◆ **Activity**:
Nothing is needed except the lines below that run from the one with "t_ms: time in" through the one with "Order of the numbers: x", repeated exactly.

----- Information

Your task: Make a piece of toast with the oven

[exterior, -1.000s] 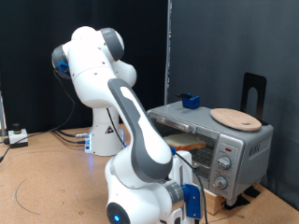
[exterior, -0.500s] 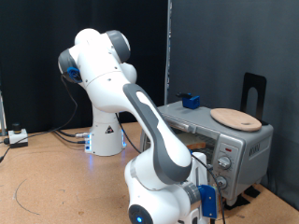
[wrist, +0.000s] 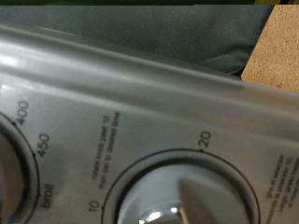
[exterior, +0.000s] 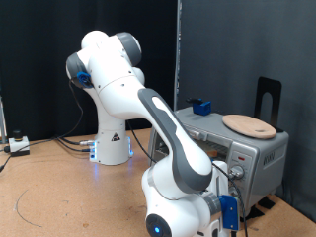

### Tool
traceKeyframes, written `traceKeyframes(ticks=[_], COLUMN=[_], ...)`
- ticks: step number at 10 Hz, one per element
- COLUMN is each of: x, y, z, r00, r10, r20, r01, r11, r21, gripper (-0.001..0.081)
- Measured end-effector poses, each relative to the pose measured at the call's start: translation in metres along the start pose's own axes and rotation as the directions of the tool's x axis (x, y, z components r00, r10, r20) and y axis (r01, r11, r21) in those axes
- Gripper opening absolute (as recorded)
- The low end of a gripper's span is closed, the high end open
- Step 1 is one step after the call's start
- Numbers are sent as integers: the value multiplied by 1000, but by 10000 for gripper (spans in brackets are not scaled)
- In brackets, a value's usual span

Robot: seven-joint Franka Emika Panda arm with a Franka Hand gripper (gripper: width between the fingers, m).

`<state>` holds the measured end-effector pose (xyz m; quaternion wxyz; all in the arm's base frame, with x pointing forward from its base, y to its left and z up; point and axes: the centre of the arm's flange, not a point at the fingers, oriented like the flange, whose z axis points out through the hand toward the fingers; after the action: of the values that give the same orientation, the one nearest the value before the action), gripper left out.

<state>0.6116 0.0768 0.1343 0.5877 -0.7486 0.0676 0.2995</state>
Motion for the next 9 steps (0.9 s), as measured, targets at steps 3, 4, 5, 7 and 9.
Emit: traceKeyframes(ticks=[3, 4, 5, 7, 9], x=[1, 1, 1, 1, 2], y=[1, 2, 2, 2, 2], z=[1, 2, 3, 6, 9], r00=[1000, 1000, 1000, 1000, 1000], r10=[19, 23, 25, 25, 25], r20=[3, 4, 6, 11, 16], r01=[-19, -23, -25, -25, -25], r11=[1000, 1000, 1000, 1000, 1000], r21=[1, 1, 1, 1, 0], gripper=[807, 807, 807, 686, 546])
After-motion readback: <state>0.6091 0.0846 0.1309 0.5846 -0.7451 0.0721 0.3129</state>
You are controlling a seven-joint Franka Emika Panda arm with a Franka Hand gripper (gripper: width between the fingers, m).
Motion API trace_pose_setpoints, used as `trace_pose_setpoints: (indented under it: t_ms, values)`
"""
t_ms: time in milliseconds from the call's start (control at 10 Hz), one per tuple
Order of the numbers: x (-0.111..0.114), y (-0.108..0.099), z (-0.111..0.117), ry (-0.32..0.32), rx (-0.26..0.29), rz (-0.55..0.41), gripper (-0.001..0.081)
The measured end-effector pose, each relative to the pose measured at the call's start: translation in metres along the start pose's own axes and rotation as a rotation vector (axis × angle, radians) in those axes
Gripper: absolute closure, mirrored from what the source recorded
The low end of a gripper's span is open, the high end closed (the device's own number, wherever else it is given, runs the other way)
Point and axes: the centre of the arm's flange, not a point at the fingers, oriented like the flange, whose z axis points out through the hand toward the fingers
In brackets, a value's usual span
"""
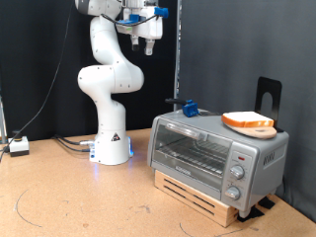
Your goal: Make a piece of toast with the oven
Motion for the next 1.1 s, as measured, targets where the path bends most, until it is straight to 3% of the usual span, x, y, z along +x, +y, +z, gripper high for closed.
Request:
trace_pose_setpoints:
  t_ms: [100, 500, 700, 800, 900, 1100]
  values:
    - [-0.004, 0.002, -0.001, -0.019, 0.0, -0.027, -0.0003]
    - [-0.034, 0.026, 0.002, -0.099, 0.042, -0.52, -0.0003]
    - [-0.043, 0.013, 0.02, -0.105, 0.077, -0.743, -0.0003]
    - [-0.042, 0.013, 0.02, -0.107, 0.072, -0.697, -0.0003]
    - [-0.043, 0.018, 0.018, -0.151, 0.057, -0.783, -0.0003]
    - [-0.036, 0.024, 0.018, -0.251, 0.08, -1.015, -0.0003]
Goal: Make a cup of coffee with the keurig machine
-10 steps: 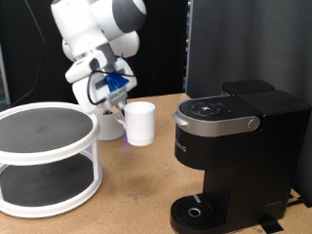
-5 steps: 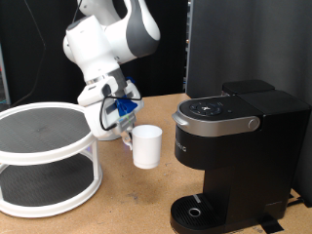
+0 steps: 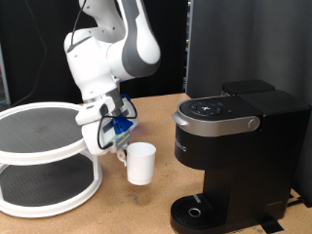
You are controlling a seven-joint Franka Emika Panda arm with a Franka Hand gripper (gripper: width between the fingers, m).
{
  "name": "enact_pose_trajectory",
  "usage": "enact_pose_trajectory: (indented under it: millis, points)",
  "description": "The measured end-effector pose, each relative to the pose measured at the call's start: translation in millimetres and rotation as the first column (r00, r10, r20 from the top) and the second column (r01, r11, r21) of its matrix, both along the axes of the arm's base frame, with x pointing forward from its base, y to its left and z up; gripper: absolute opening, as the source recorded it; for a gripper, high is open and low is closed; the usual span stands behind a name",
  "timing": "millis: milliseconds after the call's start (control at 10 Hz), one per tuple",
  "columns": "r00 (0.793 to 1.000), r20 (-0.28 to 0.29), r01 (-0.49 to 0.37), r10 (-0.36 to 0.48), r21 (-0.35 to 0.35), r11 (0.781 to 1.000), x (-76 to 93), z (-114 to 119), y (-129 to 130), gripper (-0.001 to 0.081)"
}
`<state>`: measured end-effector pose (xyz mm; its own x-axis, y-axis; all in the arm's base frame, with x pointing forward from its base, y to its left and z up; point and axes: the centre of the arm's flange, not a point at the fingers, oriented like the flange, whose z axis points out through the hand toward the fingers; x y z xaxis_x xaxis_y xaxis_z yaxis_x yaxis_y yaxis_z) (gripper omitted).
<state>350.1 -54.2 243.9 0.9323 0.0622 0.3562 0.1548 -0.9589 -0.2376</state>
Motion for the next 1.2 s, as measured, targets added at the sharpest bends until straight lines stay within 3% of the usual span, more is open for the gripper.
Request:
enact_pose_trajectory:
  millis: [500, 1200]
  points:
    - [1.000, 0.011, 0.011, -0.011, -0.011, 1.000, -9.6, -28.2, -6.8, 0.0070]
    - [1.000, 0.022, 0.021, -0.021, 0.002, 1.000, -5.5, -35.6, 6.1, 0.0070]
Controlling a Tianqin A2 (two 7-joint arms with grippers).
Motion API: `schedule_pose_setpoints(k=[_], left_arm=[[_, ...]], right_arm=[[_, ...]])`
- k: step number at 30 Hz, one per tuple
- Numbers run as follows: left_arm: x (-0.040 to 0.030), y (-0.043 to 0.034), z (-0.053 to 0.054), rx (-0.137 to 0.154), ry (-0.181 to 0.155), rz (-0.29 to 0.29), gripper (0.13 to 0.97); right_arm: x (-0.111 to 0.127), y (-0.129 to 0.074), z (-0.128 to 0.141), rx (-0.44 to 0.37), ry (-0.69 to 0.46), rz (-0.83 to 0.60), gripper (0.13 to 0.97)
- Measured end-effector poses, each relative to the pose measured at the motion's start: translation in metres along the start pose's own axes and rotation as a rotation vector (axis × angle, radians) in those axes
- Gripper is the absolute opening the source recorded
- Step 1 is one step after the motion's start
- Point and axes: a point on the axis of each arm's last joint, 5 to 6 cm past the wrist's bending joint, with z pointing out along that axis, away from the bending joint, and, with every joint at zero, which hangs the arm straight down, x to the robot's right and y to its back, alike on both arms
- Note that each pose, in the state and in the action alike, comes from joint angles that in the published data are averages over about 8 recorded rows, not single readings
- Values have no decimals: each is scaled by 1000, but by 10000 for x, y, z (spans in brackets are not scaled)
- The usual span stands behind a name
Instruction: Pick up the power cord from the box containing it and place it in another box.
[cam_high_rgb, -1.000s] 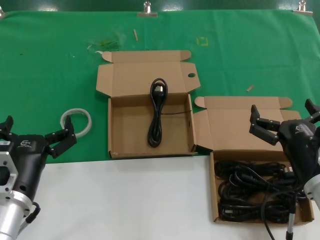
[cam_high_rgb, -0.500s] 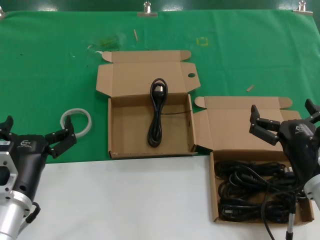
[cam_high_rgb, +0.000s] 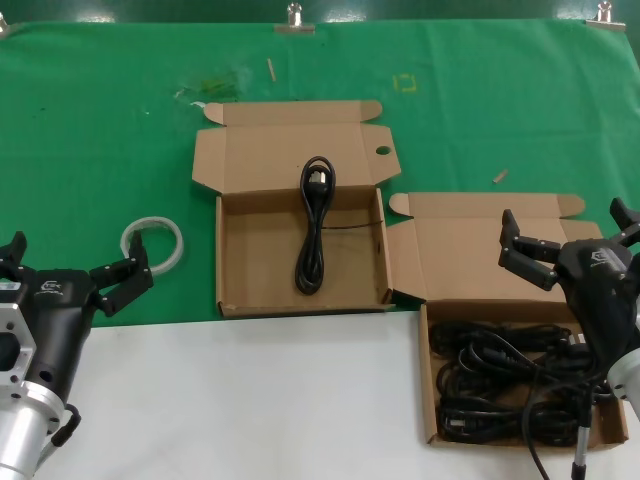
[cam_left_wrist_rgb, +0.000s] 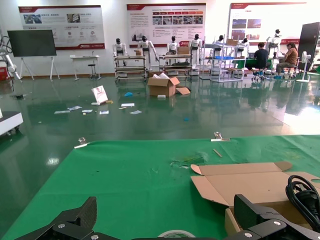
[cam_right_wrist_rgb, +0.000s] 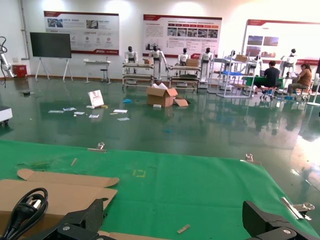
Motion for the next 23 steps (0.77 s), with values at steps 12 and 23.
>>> schedule_pose_setpoints(k=[12,23], left_arm=[[0,0,0,0,0,0,966],[0,0,0,0,0,0,966]], right_arm=[[0,0,0,0,0,0,966],[0,0,0,0,0,0,966]])
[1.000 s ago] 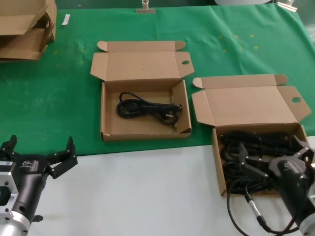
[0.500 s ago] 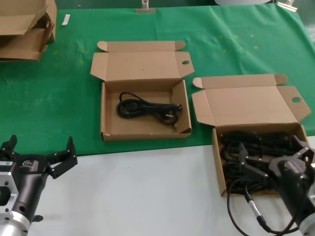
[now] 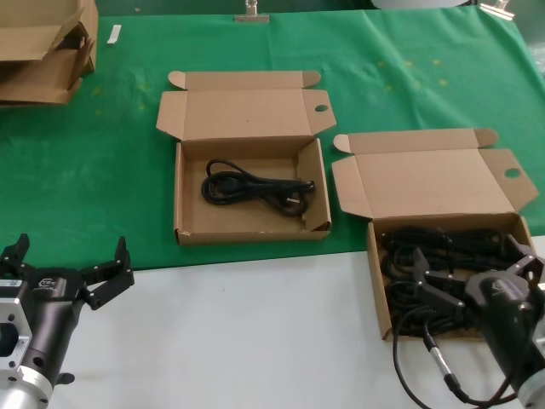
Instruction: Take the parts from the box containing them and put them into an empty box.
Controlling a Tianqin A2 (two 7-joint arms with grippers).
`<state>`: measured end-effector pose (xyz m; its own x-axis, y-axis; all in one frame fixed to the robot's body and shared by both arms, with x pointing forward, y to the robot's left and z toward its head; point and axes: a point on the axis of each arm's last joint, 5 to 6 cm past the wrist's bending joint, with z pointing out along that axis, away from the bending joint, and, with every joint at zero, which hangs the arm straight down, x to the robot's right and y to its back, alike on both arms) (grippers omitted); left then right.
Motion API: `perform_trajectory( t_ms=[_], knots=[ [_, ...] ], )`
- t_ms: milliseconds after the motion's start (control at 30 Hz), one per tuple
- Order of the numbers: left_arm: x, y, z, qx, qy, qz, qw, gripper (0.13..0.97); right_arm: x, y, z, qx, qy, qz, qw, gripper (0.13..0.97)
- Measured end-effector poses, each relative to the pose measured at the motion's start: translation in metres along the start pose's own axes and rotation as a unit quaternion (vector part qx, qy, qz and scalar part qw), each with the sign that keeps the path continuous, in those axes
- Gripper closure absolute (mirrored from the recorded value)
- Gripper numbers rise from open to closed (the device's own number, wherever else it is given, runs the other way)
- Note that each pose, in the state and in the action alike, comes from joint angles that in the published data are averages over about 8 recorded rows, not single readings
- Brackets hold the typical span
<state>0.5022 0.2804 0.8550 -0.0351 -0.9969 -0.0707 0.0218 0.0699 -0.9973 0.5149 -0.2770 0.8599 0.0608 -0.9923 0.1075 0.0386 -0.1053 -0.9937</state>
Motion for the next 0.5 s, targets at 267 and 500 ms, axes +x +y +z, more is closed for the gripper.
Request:
perform_trajectory(
  t_ms=[267,500],
  knots=[
    [0.0000,0.0000,0.0000,0.000,0.000,0.000,1.0000,0.132,0.0000,0.0000,0.0000,0.000,0.000,0.000,1.000,0.130],
    [0.0000,0.0000,0.0000,0.000,0.000,0.000,1.0000,0.132,0.0000,0.0000,0.0000,0.000,0.000,0.000,1.000,0.130]
  ],
)
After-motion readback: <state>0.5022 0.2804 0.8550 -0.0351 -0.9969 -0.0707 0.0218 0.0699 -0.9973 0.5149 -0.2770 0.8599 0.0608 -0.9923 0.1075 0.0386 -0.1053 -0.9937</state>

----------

◆ **Response**:
t_ms: time in milliseconds from the call's start (control at 10 Hz), one per tuple
Order of the numbers: x (-0.111..0.114), y (-0.108..0.099), z (-0.111..0.117), ry (-0.32..0.32), rx (-0.26..0.29), rz (-0.55..0.41), gripper (-0.001..0.081)

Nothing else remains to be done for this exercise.